The Spectacle Blog

re: Doyle

By on 9.3.06 | 9:20AM

Quin, I made my suggestion about making Allen Doyle to the Ryder Cup team in all seriousness. If, as Johnny Miller said (and I agree), Doyle is the best player in the world from 100 yards in, he would be a fine competitor. As for your assertion that "no way is he even among the best 150 golfers in the world," you contradict yourself by noting that Doyle "hung around the cut line" at the U.S. Open. That would seem to prove he is about #75.

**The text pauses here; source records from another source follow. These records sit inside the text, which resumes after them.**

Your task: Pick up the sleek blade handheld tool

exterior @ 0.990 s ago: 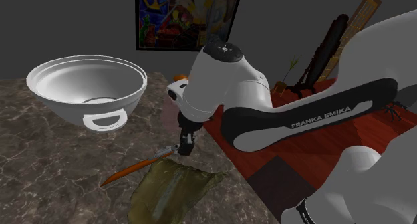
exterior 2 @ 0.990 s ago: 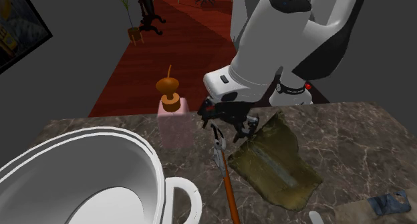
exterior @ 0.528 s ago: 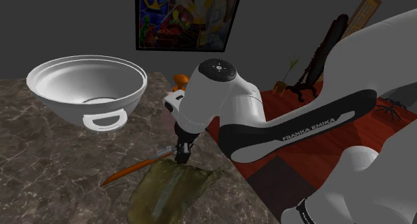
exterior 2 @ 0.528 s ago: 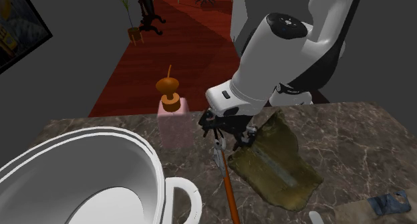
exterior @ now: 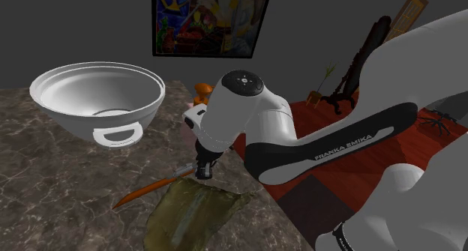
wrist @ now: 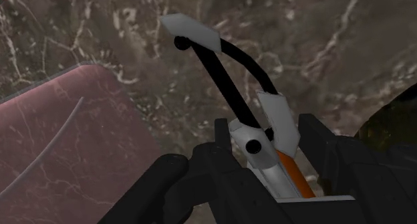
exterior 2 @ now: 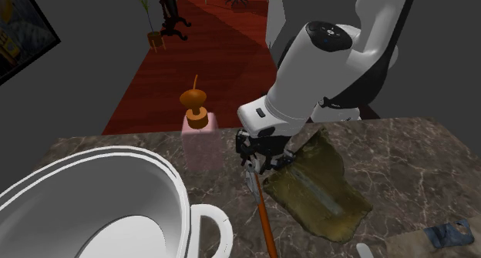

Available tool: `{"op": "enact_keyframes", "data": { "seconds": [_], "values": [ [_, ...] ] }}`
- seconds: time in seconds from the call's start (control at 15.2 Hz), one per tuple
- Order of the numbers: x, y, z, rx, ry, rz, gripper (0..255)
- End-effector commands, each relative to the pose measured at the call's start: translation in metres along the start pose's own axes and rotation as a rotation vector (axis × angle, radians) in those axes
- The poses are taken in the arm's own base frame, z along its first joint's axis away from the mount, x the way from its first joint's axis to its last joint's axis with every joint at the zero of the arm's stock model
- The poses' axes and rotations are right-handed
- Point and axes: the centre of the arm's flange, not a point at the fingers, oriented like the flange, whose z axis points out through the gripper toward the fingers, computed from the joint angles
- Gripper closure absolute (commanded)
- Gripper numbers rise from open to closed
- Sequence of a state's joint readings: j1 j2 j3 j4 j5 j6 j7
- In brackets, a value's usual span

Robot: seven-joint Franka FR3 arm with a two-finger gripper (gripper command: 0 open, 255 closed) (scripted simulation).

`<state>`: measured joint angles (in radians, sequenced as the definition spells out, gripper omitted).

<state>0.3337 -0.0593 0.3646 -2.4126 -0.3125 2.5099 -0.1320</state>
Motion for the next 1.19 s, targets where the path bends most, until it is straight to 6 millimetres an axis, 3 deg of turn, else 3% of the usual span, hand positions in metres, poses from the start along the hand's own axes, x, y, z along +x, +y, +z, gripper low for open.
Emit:
{"op": "enact_keyframes", "data": {
  "seconds": [0.0, 0.2, 1.12],
  "values": [
    [0.000, -0.002, 0.001, 0.002, -0.002, -0.003, 255],
    [-0.001, -0.002, 0.002, 0.002, -0.002, -0.003, 255],
    [0.006, 0.017, -0.069, 0.002, -0.002, -0.003, 255]
  ]
}}
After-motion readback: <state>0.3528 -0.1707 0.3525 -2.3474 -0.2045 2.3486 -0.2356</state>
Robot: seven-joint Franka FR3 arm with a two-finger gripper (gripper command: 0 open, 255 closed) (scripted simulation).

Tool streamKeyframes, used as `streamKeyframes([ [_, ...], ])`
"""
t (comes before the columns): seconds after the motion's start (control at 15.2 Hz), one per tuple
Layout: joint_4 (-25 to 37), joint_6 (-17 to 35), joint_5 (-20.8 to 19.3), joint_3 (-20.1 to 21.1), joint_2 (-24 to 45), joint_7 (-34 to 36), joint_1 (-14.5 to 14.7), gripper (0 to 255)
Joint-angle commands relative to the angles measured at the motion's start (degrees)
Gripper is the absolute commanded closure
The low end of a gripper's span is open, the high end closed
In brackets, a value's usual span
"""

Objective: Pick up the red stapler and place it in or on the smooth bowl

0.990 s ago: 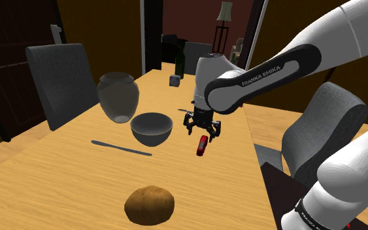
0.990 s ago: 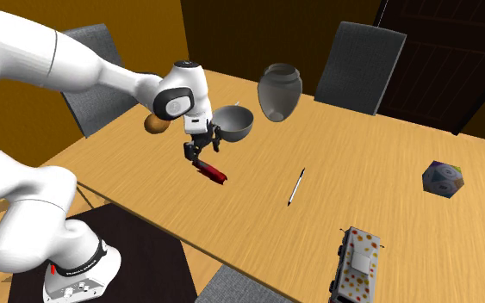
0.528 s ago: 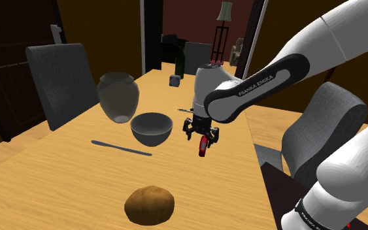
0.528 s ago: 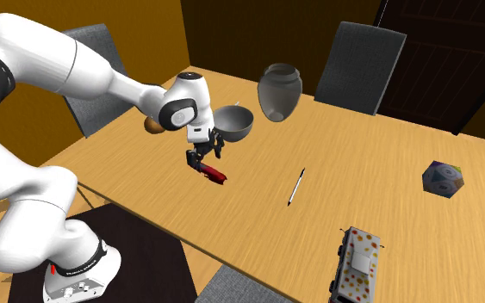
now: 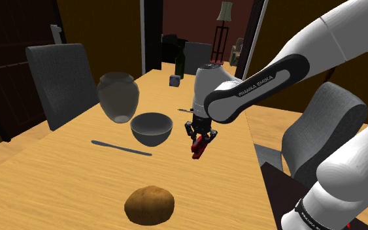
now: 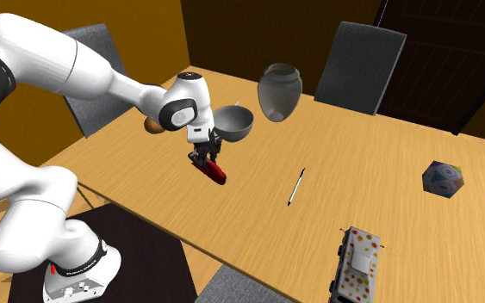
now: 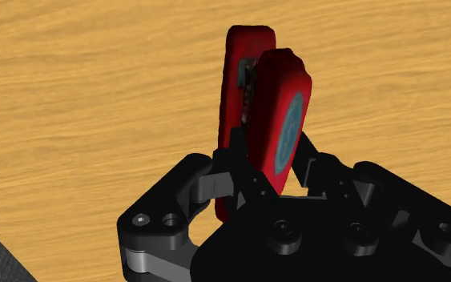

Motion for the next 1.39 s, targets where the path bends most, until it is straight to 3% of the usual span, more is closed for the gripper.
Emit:
streamKeyframes([
  [0.0,-0.1,0.0,0.0,0.0,0.1,0.0,0.0,255],
  [0.46,-0.1,0.0,0.0,0.0,0.1,0.0,0.0,255],
  [1.32,4.5,-10.8,4.9,-2.2,-7.3,-4.6,1.3,255],
])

And in any case, ranking in stroke play events does not absolutely indicate effectiveness in match play, nor especially in team match play.

Most important, in team match play, sheer grit and guts count, and Doyle has proven that in spades.

How many show-pony-studded American Ryder Cup teams have you seen that just stunk up the place? A fair number.

Okay, just because I can, and just because I've got a blog, off the top of my head, I'll pick my own Ryder Cup team, and I bet I'd have an even chance of beating the official squad -- on sheer desire and gratitude.

New Seven Wonders of the World

By on 9.1.06 | 9:08PM

1. The Berlin holocaust memorial
2. The Wynn hotel casino
3. The southern border of Northern Cyrpus
4. China's railway to Tibet
5. Tuvalu
6. North Korea, at night, as seen from satellite
7. The Green Zone

Swashbuckle? No, Swishbuckle

By on 9.1.06 | 7:56PM

When last we left the new 007, Daniel Craig, he was announcing he had been scared out of his wits by a ride in a fast boat with some Royal Navy guys. I kiddingly prophesied that this new version of the coolest tough guy on the planet would go way too far, given his renunciation of booze, cigarettes and guns. Sometimes the jokes I make are made unfunny by subsequent events. I really hate this one.

According to this report, Monsewer Craig appears in the new version of In Cold Blood in which he plants a homosexual kiss on another character. Cubby Broccoli must be turning over in his grave. At this rate, Craig will make Bond unrecognizable. It's like the NY Times. The brand will be worthless soon.

Don't go away mad, Mr. Craig. Just go away. Soon.

Rainy Day

By on 9.1.06 | 3:42PM

Here in DC, with a hurricane a comin' or tropical storm or whatever it is, this new worldwide contest/survey should provide at least a good half an hour of entertainment on this rainy, windy, and quite unlovely Friday:

KofiWatch: Installment 7,981

By on 9.1.06 | 1:11PM

Kofi Annan has now announced that the Syrians have agreed to stop sending arms to Hizballah in Lebanon, even adding that they'd conduct border patrols to prevent smuggling. This will, surely, be bandied about in the Security Council as proof positive that no steps need be taken against Syria. It's not accompanied by any complaints from Nasrallah, which tells all.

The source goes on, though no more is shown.